In the U.S. (though not in Europe), a liberal is a person "who
believes in a society that taxes the well-off and uses the
proceeds to help the poor and unlucky."[1] In the U.S.,
liberalism is the political philosophy that expresses those
ideas.

On the other hand, the "liberalization" of an economy (or
"neo-liberal" economic policy[2]) has nothing to do with
liberalism or being a liberal in the U.S. sense of that term.
Liberalization means (according to the big Merriam-Webster
dictionary) "to free from official control." That is what
"neo-liberal" economics is about -- removing societal controls
from markets. The goal of "liberalization" today is "global free
trade." (See discussion in REHW #673 last week.)

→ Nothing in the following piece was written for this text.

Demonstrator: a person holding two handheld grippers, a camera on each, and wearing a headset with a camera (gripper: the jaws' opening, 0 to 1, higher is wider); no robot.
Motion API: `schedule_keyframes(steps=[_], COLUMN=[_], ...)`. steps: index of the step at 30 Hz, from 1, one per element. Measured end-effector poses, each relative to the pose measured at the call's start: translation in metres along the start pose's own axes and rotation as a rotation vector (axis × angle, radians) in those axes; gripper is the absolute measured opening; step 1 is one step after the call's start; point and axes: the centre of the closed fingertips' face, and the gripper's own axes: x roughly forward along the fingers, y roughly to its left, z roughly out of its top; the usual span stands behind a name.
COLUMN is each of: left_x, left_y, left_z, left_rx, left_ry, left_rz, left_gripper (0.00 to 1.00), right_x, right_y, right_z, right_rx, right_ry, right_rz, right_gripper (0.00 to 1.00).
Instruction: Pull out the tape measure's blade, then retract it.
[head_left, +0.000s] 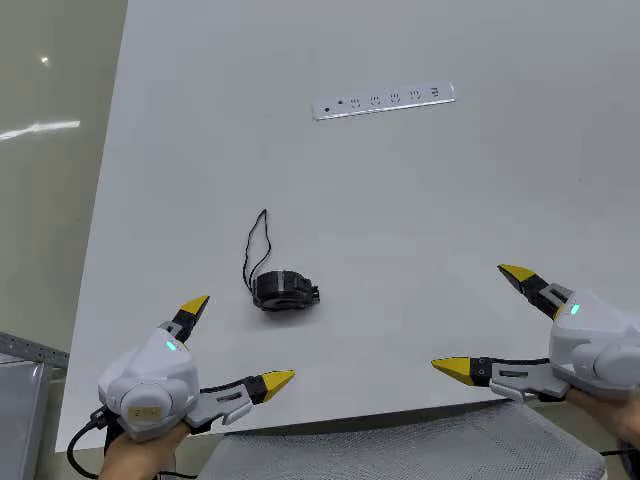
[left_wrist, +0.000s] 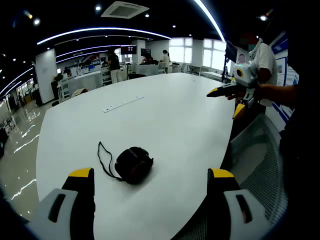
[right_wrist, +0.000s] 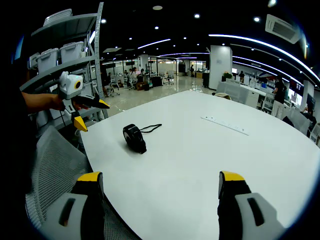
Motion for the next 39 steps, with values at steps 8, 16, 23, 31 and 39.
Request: schedule_keyframes(steps=[8,16,23,31,39], left_x=[0.001,0.001,0.002,0.004,0.009], left_y=[-0.001,0.001,0.004,0.004,0.005], left_z=[0.001,0.000,0.000,-0.002,-0.003], left_rx=[0.006,0.014,0.024,0.037,0.066], left_ry=[0.002,0.010,0.018,0.030,0.049], left_rz=[-0.005,-0.009,-0.012,-0.021,-0.043], left_gripper=[0.91,0.90,0.90,0.88,0.87], right_x=[0.000,0.001,0.004,0.008,0.014], right_y=[0.000,0.000,-0.001,-0.004,-0.005], right_z=[0.000,0.001,0.001,0.003,0.004], right_rx=[-0.001,-0.010,-0.015,-0.039,-0.071], right_ry=[0.000,-0.001,0.000,0.001,-0.005], right_rz=[0.003,0.011,0.023,0.040,0.065], right_gripper=[0.97,0.95,0.94,0.93,0.89])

Global free trade is a utopian goal, meaning that it embodies an
impossible ideal: to remove all restrictions from markets. Free
trade is utopian because it runs counter to the way humans have
always behaved. When humans develop markets, they impose all
kinds of restrictions on those markets.

U.S. history provides an excellent example of typical market
restrictions and interventions. From the beginning, the U.S.
developed its industrial base behind a wall of high tariffs
(taxes on imported goods) to protect weak domestic industries
against competition from Europe. Starting in the 18th century the
federal government subsidized the construction of roads and later
railroads. The western territories were taken from their original
inhabitants with help from a host of government subsidies -- the
government conducted land surveys; organized citizen militias and
paid bounties for Indian scalps; promoted mineral exploration;
and encouraged settlement by offering free land. Like every other
country on Earth, the U.S. has always restricted and shaped
market activity to promote its own particular societal goals.

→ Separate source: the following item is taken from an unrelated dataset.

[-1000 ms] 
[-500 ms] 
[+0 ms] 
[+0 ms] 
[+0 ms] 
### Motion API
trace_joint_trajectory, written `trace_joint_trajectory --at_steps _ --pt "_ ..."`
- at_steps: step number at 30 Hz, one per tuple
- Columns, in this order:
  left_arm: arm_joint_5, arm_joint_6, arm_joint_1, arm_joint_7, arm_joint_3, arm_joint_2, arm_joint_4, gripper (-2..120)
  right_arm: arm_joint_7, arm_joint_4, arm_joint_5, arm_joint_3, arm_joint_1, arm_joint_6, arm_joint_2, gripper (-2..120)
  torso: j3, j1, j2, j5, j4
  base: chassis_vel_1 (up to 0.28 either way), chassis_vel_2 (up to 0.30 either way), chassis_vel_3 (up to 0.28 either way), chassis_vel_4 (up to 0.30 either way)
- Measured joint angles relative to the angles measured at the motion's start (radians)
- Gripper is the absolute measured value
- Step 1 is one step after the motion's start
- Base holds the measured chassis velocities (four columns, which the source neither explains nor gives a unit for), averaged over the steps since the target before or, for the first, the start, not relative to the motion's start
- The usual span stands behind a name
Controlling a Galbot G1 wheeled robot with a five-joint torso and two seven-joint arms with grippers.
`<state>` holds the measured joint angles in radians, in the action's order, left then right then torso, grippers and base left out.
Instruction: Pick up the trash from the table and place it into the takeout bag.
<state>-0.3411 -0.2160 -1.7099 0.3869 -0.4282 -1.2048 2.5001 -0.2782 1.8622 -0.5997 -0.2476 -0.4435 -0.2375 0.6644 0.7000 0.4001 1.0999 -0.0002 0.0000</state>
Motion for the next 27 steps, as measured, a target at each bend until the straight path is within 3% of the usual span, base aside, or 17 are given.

Now supposedly things are going to change. For the past 25 years,
a bi-partisan financial and political elite has made it a key
goal to impose "free trade" on the U.S. and on the rest of the
world -- to try to force every country in the world to remove
restrictions from their markets. ("Structural adjustment" is the
name for this activity when it is imposed on countries outside
the U.S. by organizations like the World Bank and the
International Monetary Fund.) After 25 years of evangelical
effort, the utopian goal of "global free trade" has become a kind
of civil religion in the U.S. People who favor international
trade but not "global free trade" are stigmatized by the NEW YORK
TIMES and the WALL STREET JOURNAL as "isolationists" or worse.
Both major political parties are dominated by global free trade
advocates -- Al Gore, Bill Bradley, George W. Bush, and Steve
Forbes are all avid believers in global free trade. No choice
here.

As we will see, the main proponents and beneficiaries of free
trade are transnational corporations such as Gerber Foods,
Chiquita, Kodak, Monsanto, Microsoft, the asbestos manufacturers,
the lead industry, the major magazine publishers, and so on.
Slowly, starting in the early 1970s, it dawned on the executives
of these transnationals that the gospel of "free trade" -- if
widely accepted -- could give them relief from the main factors
that were causing their profits to stagnate. Those factors were
(and still are):

(1) insufficient consumer demand for their products;

(2) the high cost of labor;

(3) the high cost and scarcity of raw materials;

(4) societal standards requiring openness and public
accountability;

(5) laws respecting the rights of workers;

(6) legal protections for the natural environment.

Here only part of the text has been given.